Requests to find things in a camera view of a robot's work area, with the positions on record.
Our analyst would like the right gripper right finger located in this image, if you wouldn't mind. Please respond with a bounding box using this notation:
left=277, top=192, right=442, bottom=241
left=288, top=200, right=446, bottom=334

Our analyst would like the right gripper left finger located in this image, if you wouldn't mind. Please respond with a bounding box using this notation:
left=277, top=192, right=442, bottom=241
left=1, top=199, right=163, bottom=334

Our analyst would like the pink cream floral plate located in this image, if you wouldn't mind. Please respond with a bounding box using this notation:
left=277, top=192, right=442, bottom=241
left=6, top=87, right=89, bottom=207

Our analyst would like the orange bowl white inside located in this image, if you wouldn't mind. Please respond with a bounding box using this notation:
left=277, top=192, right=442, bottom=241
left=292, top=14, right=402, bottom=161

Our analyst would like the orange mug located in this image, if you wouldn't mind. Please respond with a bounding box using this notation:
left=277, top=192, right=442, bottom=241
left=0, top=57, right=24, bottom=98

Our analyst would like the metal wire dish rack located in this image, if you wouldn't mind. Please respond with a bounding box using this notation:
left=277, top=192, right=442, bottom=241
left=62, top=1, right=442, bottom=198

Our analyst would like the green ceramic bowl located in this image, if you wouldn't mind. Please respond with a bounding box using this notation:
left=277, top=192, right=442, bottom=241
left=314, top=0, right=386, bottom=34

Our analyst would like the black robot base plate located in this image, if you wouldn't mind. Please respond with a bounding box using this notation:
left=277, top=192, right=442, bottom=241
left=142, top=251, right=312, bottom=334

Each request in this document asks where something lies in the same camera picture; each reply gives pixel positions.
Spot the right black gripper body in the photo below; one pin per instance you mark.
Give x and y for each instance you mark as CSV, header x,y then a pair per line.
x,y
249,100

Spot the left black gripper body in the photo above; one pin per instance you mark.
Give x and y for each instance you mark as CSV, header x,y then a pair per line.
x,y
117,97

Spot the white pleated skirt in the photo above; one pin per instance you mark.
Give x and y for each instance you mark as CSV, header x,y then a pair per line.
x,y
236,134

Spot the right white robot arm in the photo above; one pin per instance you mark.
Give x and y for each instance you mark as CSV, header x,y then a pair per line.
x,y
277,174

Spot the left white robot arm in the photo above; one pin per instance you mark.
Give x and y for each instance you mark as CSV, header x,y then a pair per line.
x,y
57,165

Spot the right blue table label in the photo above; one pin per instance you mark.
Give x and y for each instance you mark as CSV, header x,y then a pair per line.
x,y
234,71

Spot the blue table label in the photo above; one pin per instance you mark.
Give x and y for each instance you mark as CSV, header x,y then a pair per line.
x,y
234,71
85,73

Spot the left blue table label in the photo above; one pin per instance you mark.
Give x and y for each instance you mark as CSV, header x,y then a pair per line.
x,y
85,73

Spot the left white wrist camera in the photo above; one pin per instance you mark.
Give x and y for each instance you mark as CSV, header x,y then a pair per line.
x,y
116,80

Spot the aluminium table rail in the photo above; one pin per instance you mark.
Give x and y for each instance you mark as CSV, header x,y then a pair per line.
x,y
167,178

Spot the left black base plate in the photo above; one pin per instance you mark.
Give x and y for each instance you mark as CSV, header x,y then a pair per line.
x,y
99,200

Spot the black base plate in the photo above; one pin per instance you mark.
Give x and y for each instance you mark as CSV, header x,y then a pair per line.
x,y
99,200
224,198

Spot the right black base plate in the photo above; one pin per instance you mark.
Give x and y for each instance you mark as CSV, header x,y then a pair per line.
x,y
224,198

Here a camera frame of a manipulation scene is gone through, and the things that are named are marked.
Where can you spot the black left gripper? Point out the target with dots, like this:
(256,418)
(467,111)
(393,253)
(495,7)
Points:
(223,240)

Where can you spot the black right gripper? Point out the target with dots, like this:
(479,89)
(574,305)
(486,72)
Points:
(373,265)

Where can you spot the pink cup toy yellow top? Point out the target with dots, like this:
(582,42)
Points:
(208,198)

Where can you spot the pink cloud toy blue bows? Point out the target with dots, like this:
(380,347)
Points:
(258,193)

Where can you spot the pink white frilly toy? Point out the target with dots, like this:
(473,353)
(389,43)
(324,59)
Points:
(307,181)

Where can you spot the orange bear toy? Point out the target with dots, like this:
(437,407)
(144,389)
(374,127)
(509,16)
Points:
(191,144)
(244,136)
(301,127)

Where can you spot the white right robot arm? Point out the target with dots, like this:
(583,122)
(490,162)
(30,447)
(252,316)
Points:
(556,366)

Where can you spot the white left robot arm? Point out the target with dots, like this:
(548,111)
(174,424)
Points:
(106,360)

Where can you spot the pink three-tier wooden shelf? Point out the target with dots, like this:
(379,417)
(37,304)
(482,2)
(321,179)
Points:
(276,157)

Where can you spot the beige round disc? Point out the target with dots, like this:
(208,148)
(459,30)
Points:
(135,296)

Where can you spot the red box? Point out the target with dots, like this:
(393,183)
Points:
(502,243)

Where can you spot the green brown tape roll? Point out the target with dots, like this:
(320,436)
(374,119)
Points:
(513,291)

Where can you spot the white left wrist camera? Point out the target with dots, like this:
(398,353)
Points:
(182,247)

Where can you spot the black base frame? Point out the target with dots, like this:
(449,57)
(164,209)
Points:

- - - - -

Each record above is to be reproduced word for word.

*Solution for this task*.
Requests to find things in a camera view of a robot's work area, with the positions on record.
Our analyst would like the right gripper right finger located in this image, if you wouldn't mind. Please respond with a bounding box using this notation:
left=277, top=192, right=442, bottom=241
left=288, top=200, right=446, bottom=334

Our analyst would like the right gripper left finger located in this image, if you wouldn't mind. Please respond with a bounding box using this notation:
left=277, top=192, right=442, bottom=241
left=1, top=199, right=163, bottom=334

Our analyst would like the pink cream floral plate located in this image, if you wouldn't mind. Please respond with a bounding box using this notation:
left=277, top=192, right=442, bottom=241
left=6, top=87, right=89, bottom=207

Our analyst would like the orange bowl white inside located in this image, if you wouldn't mind. Please respond with a bounding box using this notation:
left=277, top=192, right=442, bottom=241
left=292, top=14, right=402, bottom=161

Our analyst would like the orange mug located in this image, if you wouldn't mind. Please respond with a bounding box using this notation:
left=277, top=192, right=442, bottom=241
left=0, top=57, right=24, bottom=98

Our analyst would like the metal wire dish rack located in this image, if you wouldn't mind. Please respond with a bounding box using this notation:
left=277, top=192, right=442, bottom=241
left=62, top=1, right=442, bottom=198

Our analyst would like the green ceramic bowl located in this image, if you wouldn't mind. Please respond with a bounding box using this notation:
left=277, top=192, right=442, bottom=241
left=314, top=0, right=386, bottom=34

Our analyst would like the black robot base plate located in this image, if you wouldn't mind. Please respond with a bounding box using this notation:
left=277, top=192, right=442, bottom=241
left=142, top=251, right=312, bottom=334

Each request in this document asks where something lies in the same camera picture; each reply gives pixel positions.
Spot the right black gripper body in the photo below; one pin per instance you mark.
Give x and y for each instance you mark as CSV, header x,y then a pair per line.
x,y
249,100

Spot the left black gripper body in the photo above; one pin per instance you mark.
Give x and y for each instance you mark as CSV, header x,y then a pair per line.
x,y
117,97

Spot the white pleated skirt in the photo above; one pin per instance you mark.
Give x and y for each instance you mark as CSV, header x,y then a pair per line.
x,y
236,134

Spot the right white robot arm in the photo above; one pin per instance you mark.
Give x and y for each instance you mark as CSV, header x,y then a pair per line.
x,y
277,174

Spot the left white robot arm in the photo above; one pin per instance you mark.
Give x and y for each instance you mark as CSV, header x,y then a pair per line.
x,y
57,165

Spot the right blue table label in the photo above; one pin per instance you mark.
Give x and y for each instance you mark as CSV, header x,y then a pair per line.
x,y
234,71

Spot the blue table label in the photo above; one pin per instance you mark.
Give x and y for each instance you mark as CSV, header x,y then a pair per line.
x,y
234,71
85,73

Spot the left blue table label in the photo above; one pin per instance you mark.
Give x and y for each instance you mark as CSV, header x,y then a pair per line.
x,y
85,73

Spot the left white wrist camera in the photo above; one pin per instance you mark.
Give x and y for each instance you mark as CSV, header x,y then a pair per line.
x,y
116,80

Spot the aluminium table rail in the photo above; one pin per instance you mark.
Give x and y for each instance you mark as CSV, header x,y then a pair per line.
x,y
167,178

Spot the left black base plate in the photo above; one pin per instance you mark.
Give x and y for each instance you mark as CSV, header x,y then a pair per line.
x,y
99,200

Spot the black base plate in the photo above; one pin per instance you mark.
Give x and y for each instance you mark as CSV, header x,y then a pair per line.
x,y
99,200
224,198

Spot the right black base plate in the photo above; one pin per instance you mark.
Give x and y for each instance you mark as CSV, header x,y then a pair per line.
x,y
224,198

Here a camera frame of a manipulation scene is gone through, and the things that are named are marked.
Where can you spot the black left gripper? Point out the target with dots, like this:
(256,418)
(467,111)
(393,253)
(495,7)
Points:
(223,240)

Where can you spot the black right gripper? Point out the target with dots, like this:
(479,89)
(574,305)
(486,72)
Points:
(373,265)

Where can you spot the pink cup toy yellow top? Point out the target with dots, like this:
(582,42)
Points:
(208,198)

Where can you spot the pink cloud toy blue bows? Point out the target with dots, like this:
(380,347)
Points:
(258,193)

Where can you spot the pink white frilly toy? Point out the target with dots, like this:
(473,353)
(389,43)
(324,59)
Points:
(307,181)

Where can you spot the orange bear toy? Point out the target with dots, like this:
(437,407)
(144,389)
(374,127)
(509,16)
Points:
(191,144)
(244,136)
(301,127)

Where can you spot the white right robot arm? Point out the target with dots, like this:
(583,122)
(490,162)
(30,447)
(252,316)
Points:
(556,366)

Where can you spot the white left robot arm? Point out the target with dots, like this:
(548,111)
(174,424)
Points:
(106,360)

Where can you spot the pink three-tier wooden shelf? Point out the target with dots, like this:
(379,417)
(37,304)
(482,2)
(321,179)
Points:
(276,157)

Where can you spot the beige round disc? Point out the target with dots, like this:
(208,148)
(459,30)
Points:
(135,296)

Where can you spot the red box? Point out the target with dots, like this:
(393,183)
Points:
(502,243)

Where can you spot the green brown tape roll? Point out the target with dots, like this:
(320,436)
(374,119)
Points:
(513,291)

Where can you spot the white left wrist camera? Point out the target with dots, like this:
(398,353)
Points:
(182,247)

Where can you spot the black base frame? Point out the target with dots, like this:
(449,57)
(164,209)
Points:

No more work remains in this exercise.